Farm sector to lead economy from front this fiscal; check where farmers may spend increased income

The agriculture and allied activities may grow at 3.8 per cent in the current fiscal year 2020-21, with buoyant Kharif and Rabi output.

While the Indian economy is poised to face a severe contraction in the coming quarters, the agriculture sector is expected to lead the economy from the front. The agriculture and allied activities may grow at 3.8 per cent in the current fiscal year 2020-21, with buoyant Kharif and Rabi output, said a report by Care Ratings. Consequently, farmers’ disposable income is also expected to rise by about Rs 40,000 crore, after keeping aside money for investment, intermediate consumption, and raw materials. The growth in the farm sector is expected to lift the demand for other sectors as well. 

An increase in expenditure from the rural areas will be beneficial for sectors like automobiles, durables, FMCG, apparels among others as the overall demand prospects are expected to remain muted this festive season due to the loss of purchasing power by the urban households and pandemic situation, the report added.

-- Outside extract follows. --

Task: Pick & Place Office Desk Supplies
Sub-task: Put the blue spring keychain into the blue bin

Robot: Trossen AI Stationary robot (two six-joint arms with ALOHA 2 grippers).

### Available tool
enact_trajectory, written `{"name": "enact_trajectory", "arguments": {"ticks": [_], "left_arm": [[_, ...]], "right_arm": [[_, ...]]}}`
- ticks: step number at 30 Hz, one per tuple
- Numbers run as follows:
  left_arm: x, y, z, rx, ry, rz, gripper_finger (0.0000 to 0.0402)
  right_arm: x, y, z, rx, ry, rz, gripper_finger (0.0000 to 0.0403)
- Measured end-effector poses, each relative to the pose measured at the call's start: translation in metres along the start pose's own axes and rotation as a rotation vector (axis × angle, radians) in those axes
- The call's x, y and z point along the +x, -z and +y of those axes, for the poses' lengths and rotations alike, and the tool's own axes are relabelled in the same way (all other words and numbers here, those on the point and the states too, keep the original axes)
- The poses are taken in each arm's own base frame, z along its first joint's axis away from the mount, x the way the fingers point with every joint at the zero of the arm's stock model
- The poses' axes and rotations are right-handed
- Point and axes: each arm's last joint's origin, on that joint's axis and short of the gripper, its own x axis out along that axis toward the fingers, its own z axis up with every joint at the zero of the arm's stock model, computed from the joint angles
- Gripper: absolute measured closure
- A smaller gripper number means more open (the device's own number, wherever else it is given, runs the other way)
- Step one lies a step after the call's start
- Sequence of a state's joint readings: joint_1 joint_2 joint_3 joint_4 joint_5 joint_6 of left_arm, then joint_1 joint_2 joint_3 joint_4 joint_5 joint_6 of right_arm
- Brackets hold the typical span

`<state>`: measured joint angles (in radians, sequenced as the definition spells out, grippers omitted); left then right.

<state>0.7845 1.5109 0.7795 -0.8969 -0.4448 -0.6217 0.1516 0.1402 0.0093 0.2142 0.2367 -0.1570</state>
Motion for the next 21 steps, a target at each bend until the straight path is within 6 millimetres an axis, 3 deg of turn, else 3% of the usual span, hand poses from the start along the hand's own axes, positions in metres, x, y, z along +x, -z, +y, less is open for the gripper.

Further, with the national saving rate at around 30 per cent, nearly Rs 12,000 crore could go in savings, which could be partially invested in the financial institutions and gold due to festive season, wedding season as well as given the safe-haven the metal offers. 

Also Read: World Bank says ‘local economic development’ is need of hour; lists out these 3 focus areas

Where may the farmers spend?

Though there can be a downside risk of 5-10 per cent in case the output or price assumed does not materialize, a little over 45 per cent of Rs 26,600 crore could be spent on clothing and footwear and durable goods. It is also estimated that the farmers may spend on education and healthcare to the tune of around Rs 4,000 crore. Further, the sales of tractors that are privy to the rural area have been also been estimated to increase by around 7 per cent during the third quarter. The Care Ratings report underlined that nearly 33 per cent would be spent on consumer services like internet connections and miscellaneous goods and entertainment.